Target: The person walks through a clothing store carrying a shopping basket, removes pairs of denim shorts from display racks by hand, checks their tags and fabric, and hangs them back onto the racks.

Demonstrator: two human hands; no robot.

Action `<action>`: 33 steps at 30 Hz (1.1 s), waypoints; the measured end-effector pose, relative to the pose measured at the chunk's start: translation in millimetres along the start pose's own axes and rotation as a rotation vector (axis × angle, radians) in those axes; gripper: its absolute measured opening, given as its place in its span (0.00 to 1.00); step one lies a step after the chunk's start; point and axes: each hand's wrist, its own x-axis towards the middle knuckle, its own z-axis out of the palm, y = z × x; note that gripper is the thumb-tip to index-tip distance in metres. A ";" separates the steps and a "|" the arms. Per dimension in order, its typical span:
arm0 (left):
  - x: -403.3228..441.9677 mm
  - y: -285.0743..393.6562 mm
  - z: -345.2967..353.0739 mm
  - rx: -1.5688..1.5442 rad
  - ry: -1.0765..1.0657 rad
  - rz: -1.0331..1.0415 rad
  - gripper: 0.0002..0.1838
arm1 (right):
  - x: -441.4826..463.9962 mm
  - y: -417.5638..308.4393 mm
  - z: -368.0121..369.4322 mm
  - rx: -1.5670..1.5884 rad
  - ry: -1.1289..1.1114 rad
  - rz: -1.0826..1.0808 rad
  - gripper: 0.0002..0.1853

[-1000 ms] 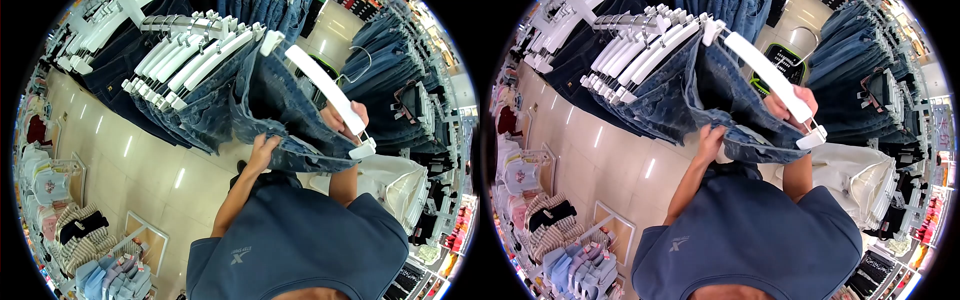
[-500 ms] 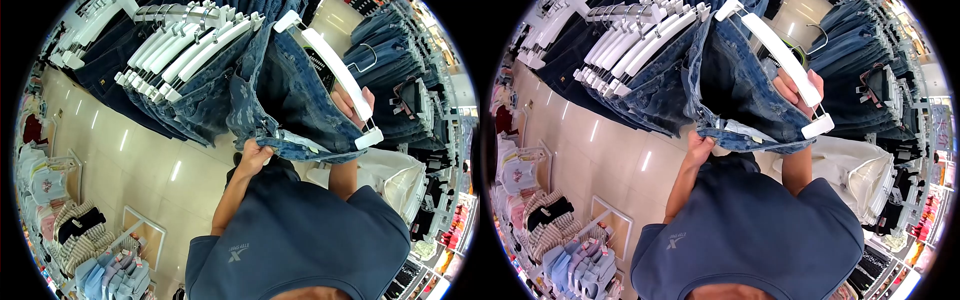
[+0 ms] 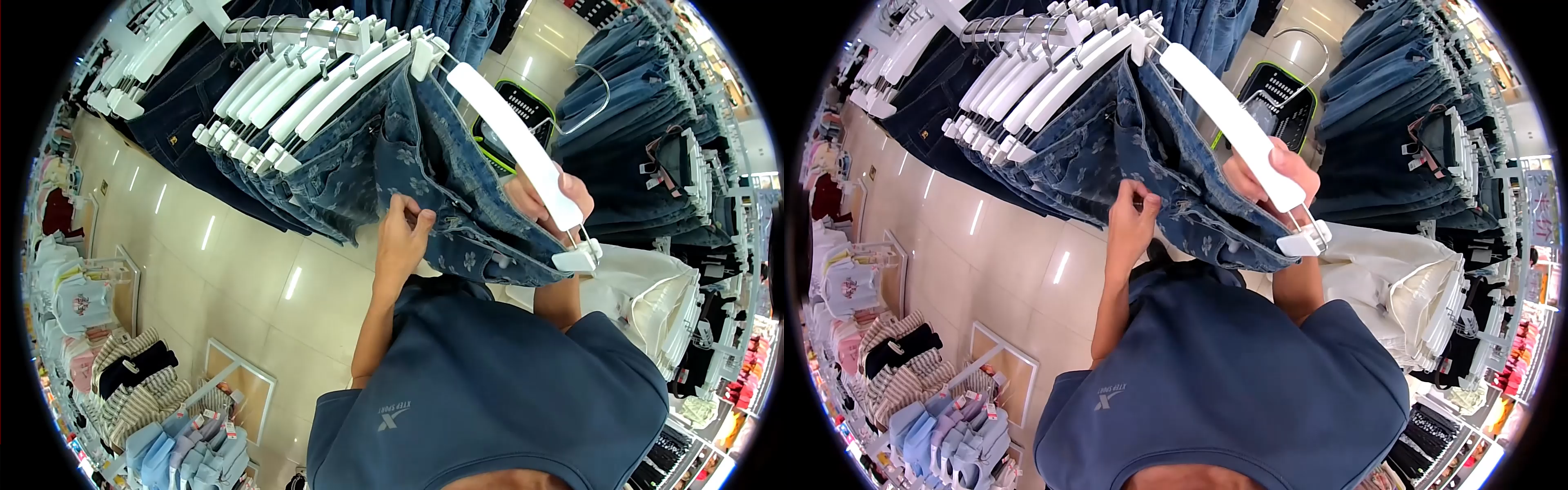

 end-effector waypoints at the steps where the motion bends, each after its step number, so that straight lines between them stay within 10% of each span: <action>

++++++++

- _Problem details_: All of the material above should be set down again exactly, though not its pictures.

- _Exercise answer_:
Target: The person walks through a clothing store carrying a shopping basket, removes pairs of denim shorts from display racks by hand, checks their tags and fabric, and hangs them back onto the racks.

Demonstrator: two human hands; no robot.

Action `<action>`: 33 steps at 30 Hz (1.1 s), waypoints; the measured end-effector pose, relative to the pose measured at the chunk's start: translation in millimetres along the start pose's own axes and rotation as a rotation vector (axis × angle, radians) in those axes; gripper: its absolute measured opening, given as its place in its span (0.00 to 1.00); step one lies a step after the chunk's start; point and axes: each hand's wrist, its own x-axis towards the middle knuckle, its own z-axis out of the palm, y = z × x; note that gripper is the thumb-tip to index-tip distance in metres. A ";" separates the steps and a "|" the arms. Per dimension in order, its typical span:
arm0 (left):
  - x: -403.3228..441.9677 mm
  - y: -285.0743..393.6562 mm
  - z: -345.2967..353.0739 mm
  - rx: -1.5688..1.5442 rad
  - ry: -1.0765..1.0657 rad
  - rz: -1.0331..1.0415 rad
  - gripper: 0.0002..0.1838
arm1 (right):
  - x: -441.4826..463.9962 mm
  - y: -417.5638..308.4393 mm
  - z: -368.0121..369.4322 mm
  - rx: -1.5670..1.5884 rad
  - ry: -1.1289..1.1114 rad
  - rz: -1.0826..1.0808 rad
  - gripper: 0.0002..0.1853

[-1000 ms] 
[-500 ms] 
[+0 ms] 

 end-effector waypoints at the steps where the motion bends, each after its step number, so that straight lines between them stay within 10% of each span: <action>

What has been written completes the answer.